Your task is to transcribe the data exactly while omitting each picture.

_ _ _ _

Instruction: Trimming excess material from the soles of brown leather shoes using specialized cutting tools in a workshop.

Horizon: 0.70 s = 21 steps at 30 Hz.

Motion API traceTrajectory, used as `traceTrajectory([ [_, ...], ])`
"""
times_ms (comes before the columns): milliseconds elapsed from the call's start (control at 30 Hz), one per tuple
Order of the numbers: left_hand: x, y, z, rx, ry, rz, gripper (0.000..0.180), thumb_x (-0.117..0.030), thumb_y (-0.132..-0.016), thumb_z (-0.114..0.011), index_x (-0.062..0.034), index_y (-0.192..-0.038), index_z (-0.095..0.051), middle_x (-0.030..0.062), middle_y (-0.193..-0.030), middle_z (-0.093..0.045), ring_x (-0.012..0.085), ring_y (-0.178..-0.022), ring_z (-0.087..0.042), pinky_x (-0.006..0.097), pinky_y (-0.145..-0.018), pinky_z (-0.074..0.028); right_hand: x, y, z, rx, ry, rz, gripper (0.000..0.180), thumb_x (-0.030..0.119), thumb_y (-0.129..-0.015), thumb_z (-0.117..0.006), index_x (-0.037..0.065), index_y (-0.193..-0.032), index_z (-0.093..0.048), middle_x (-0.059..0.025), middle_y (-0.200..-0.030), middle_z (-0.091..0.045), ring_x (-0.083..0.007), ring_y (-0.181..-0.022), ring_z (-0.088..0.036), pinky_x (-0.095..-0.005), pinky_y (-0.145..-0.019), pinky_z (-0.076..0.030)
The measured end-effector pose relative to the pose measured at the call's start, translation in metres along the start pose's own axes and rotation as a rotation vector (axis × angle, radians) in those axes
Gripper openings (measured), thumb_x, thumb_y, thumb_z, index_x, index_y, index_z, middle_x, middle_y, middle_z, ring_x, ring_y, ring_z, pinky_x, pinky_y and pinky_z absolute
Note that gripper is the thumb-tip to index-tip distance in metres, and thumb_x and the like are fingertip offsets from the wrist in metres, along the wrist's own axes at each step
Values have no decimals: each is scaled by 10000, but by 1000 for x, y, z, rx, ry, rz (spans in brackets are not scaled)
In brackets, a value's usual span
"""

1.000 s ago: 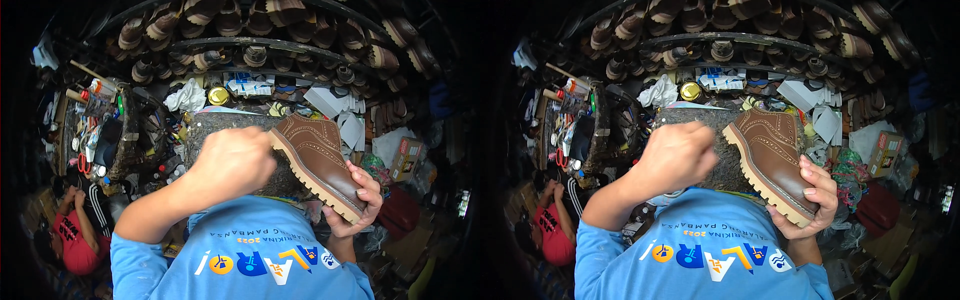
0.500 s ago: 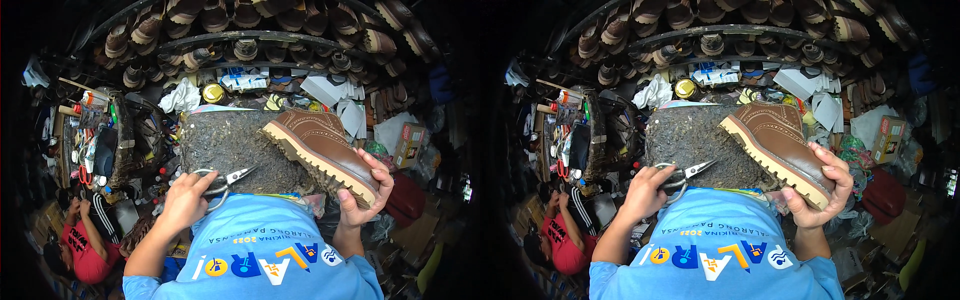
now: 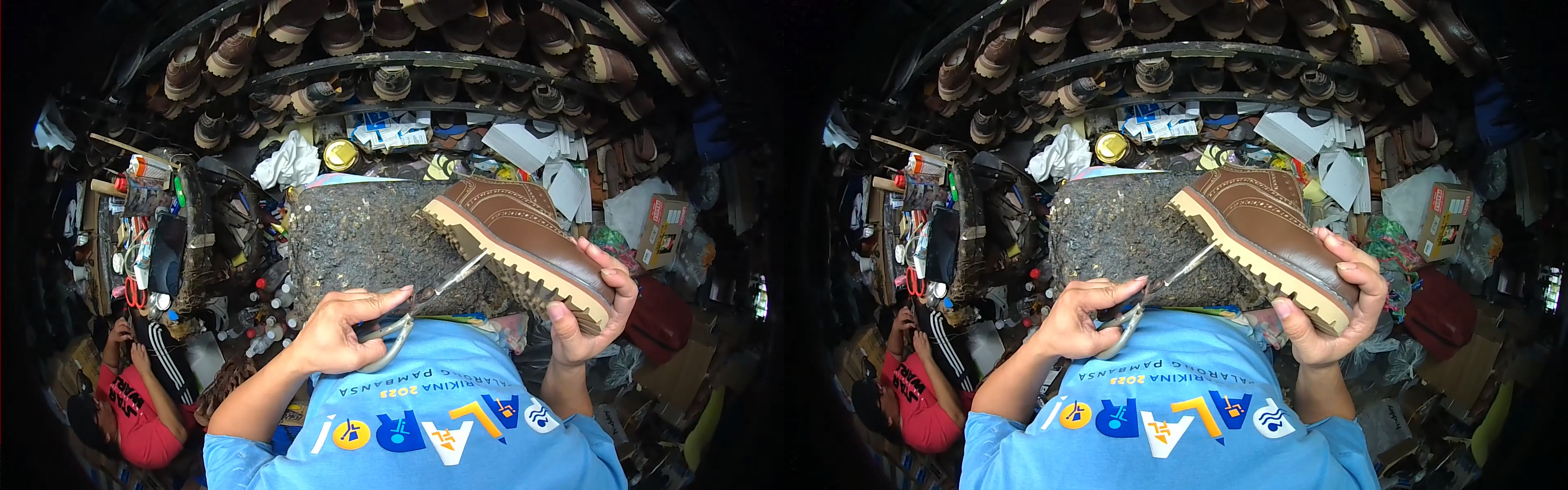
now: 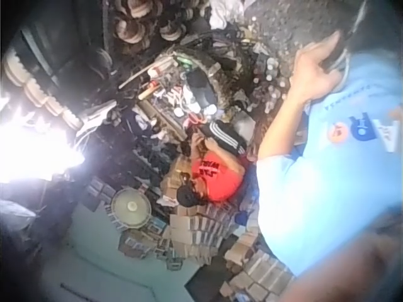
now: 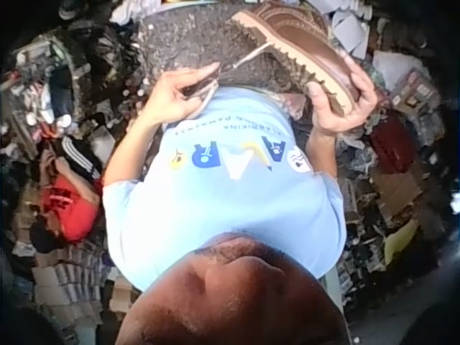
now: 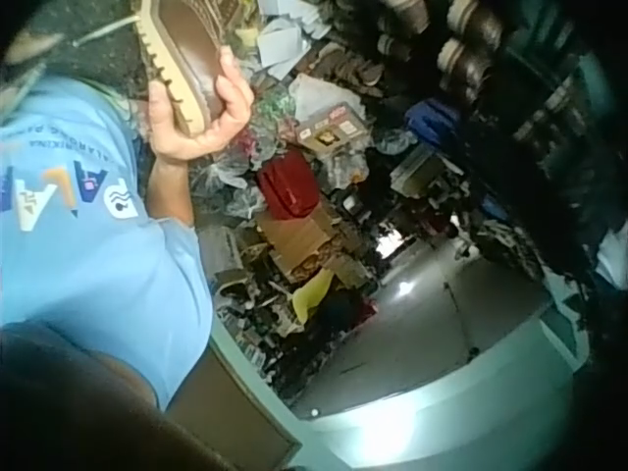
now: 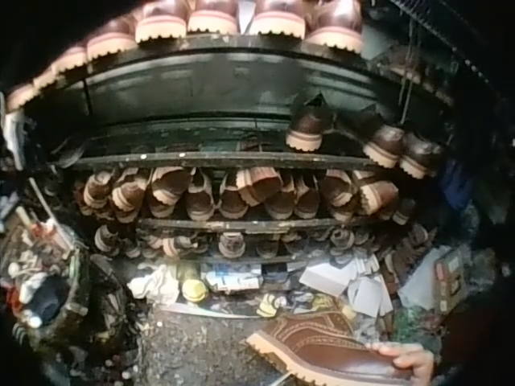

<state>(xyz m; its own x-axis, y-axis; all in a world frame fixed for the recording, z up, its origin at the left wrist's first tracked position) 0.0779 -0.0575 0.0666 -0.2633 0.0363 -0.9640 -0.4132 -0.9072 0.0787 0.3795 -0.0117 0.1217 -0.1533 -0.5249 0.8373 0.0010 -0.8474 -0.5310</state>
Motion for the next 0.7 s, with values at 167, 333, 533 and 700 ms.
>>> traceTrajectory([
  [167, 3, 0, -2, 3, 13, 55, 683, 9, -693, -700, -36, -1374, -667, 178, -1035, -770, 286, -865, -748, 347, -837, -546, 1, 0, -1, 4, -7, 2, 671, 106, -739, -871, 64, -1289, -489, -208, -1319, -577, -364, -1265, -596, -520, -1124, -487],
  [333, 4, 0, -1, -9, -2, 50, 693, 22, -685, -678, -59, -1373, -674, 179, -1017, -772, 293, -844, -747, 348, -832, -553, 1, 0, 0, 22, 10, 14, 671, 108, -740, -869, 67, -1292, -489, -210, -1320, -576, -365, -1267, -595, -518, -1124, -488],
  [533, -1, -1, 0, -27, -21, 30, 710, 28, -674, -673, -73, -1377, -675, 178, -1011, -772, 290, -811, -736, 352, -817, -554, 0, 2, 1, 18, 6, 12, 673, 111, -737, -869, 75, -1293, -493, -213, -1322, -578, -361, -1269, -595, -514, -1122, -490],
  [700, -1, -1, -2, -20, -37, 49, 707, 22, -679, -668, -74, -1379, -674, 175, -1012, -773, 288, -802, -732, 355, -810, -555, 0, 3, 1, 9, 12, 6, 671, 107, -738, -866, 78, -1294, -491, -210, -1326, -576, -367, -1272, -593, -516, -1123, -490],
])
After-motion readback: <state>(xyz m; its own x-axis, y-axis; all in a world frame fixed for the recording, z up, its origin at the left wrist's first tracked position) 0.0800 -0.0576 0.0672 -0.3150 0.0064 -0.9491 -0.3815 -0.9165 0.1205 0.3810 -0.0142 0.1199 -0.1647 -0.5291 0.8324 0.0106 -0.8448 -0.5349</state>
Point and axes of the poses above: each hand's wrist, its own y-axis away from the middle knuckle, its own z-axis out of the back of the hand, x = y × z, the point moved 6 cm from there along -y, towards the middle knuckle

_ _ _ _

• _Your solution_:
Instruction: Trimming excess material from the soles of brown leather shoes using specialized cutting tools in a workshop.

Horizon: 0.70 s = 21 steps at 30 Hz.

Motion API traceTrajectory, used as `traceTrajectory([ [_, ...], ])`
"""
times_ms (comes before the columns): milliseconds elapsed from the call's start (control at 30 Hz), one per tuple
Order of the numbers: left_hand: x, y, z, rx, ry, rz, gripper (0.000..0.180), thumb_x (-0.117..0.030), thumb_y (-0.132..-0.016), thumb_z (-0.114..0.011), index_x (-0.062..0.034), index_y (-0.192..-0.038), index_z (-0.095..0.051), middle_x (-0.030..0.062), middle_y (-0.193..-0.030), middle_z (-0.093..0.045), ring_x (-0.012..0.085), ring_y (-0.178..-0.022), ring_z (-0.087..0.042), pinky_x (-0.006..0.097), pinky_y (-0.145..-0.018), pinky_z (-0.074..0.028); right_hand: x, y, z, rx, ry, rz, gripper (0.000..0.180), thumb_x (-0.030..0.119), thumb_y (-0.129..-0.015), thumb_z (-0.117..0.006), index_x (-0.037..0.065), index_y (-0.193..-0.032), index_z (-0.093..0.048), middle_x (-0.059..0.025), middle_y (-0.200..-0.030), middle_z (-0.091..0.045), ring_x (-0.083..0.007), ring_y (-0.181..-0.022), ring_z (-0.088..0.036), pinky_x (-0.095..-0.005), pinky_y (-0.145..-0.019), pinky_z (-0.076..0.030)
The measured end-effector pose relative to the pose measured at the call's start, translation in metres along the start pose's own axes and rotation as a rotation vector (axis × angle, radians) in those axes
Gripper openings (measured), thumb_x, thumb_y, thumb_z, index_x, index_y, index_z, middle_x, middle_y, middle_z, ring_x, ring_y, ring_z, pinky_x, pinky_y and pinky_z absolute
Note that gripper is the thumb-tip to index-tip distance in metres, and thumb_x and the like are fingertip offsets from the wrist in metres, along the wrist's own axes at each step
Values have no decimals: each is scaled by 10000, but by 1000 for x, y, z, rx, ry, rz (spans in brackets are not scaled)
In brackets, a value's usual span
"""

1.000 s ago: 
0.500 s ago: 
now: 
now: 
now: 
now: 
now: 

<state>(xyz m; its own x-axis, y-axis; all in a world frame fixed for the recording, z up, its origin at the left wrist's first tracked position) 0.0779 -0.0575 0.0666 -0.2633 0.0363 -0.9640 -0.4132 -0.9072 0.0787 0.3795 -0.0117 0.1217 -0.1533 -0.5249 0.8373 0.0010 -0.8474 -0.5310</state>
Motion for the next 0.7 s, with values at 167, 333, 533 and 700 ms.
>>> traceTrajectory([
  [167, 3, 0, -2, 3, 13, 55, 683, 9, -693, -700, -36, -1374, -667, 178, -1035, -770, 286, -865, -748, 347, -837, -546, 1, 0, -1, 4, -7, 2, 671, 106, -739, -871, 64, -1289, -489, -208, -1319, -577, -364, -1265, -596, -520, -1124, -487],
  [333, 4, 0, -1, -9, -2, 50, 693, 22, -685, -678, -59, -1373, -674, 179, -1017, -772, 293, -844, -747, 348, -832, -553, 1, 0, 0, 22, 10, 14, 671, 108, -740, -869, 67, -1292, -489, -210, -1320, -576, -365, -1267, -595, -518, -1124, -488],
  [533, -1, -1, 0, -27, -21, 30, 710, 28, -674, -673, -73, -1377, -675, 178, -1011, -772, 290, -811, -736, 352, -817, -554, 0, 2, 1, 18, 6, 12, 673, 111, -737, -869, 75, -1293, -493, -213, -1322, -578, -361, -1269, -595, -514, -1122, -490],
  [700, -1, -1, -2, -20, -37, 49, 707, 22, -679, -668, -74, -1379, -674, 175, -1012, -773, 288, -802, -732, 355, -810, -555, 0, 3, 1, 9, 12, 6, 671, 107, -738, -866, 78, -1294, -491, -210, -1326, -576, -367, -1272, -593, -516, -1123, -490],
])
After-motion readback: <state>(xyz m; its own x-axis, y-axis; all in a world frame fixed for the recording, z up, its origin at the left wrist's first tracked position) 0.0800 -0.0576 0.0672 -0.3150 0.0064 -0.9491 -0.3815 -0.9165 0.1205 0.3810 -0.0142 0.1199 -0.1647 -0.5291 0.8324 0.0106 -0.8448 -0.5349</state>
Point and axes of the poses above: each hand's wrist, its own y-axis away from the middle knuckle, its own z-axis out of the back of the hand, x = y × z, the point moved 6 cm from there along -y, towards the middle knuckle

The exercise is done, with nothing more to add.